» **THE DATA**
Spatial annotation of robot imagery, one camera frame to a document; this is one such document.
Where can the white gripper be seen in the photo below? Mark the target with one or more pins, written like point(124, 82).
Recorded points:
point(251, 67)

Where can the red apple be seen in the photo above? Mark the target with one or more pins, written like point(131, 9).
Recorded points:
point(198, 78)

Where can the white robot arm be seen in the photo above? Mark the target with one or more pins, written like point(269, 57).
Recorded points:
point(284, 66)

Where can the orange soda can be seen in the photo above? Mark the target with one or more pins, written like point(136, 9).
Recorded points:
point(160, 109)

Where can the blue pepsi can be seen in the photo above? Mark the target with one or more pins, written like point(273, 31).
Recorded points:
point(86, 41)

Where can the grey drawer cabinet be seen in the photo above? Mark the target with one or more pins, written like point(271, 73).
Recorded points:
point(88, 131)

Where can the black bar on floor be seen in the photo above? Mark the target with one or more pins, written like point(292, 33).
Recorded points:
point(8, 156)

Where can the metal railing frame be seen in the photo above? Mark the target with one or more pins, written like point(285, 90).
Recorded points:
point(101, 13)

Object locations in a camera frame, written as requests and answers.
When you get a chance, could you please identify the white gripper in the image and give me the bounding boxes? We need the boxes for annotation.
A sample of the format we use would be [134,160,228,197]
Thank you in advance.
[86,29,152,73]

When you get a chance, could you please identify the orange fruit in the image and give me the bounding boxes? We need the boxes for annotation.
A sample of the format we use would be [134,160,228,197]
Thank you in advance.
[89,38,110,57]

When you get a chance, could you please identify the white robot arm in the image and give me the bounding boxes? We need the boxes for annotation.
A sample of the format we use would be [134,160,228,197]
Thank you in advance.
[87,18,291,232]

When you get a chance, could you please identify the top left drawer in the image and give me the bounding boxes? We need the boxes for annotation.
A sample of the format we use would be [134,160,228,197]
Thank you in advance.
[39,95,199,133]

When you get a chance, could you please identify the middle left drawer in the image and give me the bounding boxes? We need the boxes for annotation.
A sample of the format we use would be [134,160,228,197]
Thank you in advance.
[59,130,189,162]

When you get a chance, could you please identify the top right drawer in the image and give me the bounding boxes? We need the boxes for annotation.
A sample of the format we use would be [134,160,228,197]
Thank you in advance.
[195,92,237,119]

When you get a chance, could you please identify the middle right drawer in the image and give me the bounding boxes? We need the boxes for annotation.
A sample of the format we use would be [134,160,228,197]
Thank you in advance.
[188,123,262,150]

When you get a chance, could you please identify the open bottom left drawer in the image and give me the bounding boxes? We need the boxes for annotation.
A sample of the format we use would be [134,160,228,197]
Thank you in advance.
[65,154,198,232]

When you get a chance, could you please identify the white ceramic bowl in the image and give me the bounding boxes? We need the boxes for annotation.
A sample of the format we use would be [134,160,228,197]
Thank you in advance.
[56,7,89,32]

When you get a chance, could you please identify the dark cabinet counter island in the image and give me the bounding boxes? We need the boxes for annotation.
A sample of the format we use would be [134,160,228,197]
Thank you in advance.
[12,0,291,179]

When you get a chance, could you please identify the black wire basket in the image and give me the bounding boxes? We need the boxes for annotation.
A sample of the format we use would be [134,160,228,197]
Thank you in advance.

» **TO DO**
Lines that include the word "When" — how many are there in the data? Answer with the number alone.

» **ANSWER BELOW**
11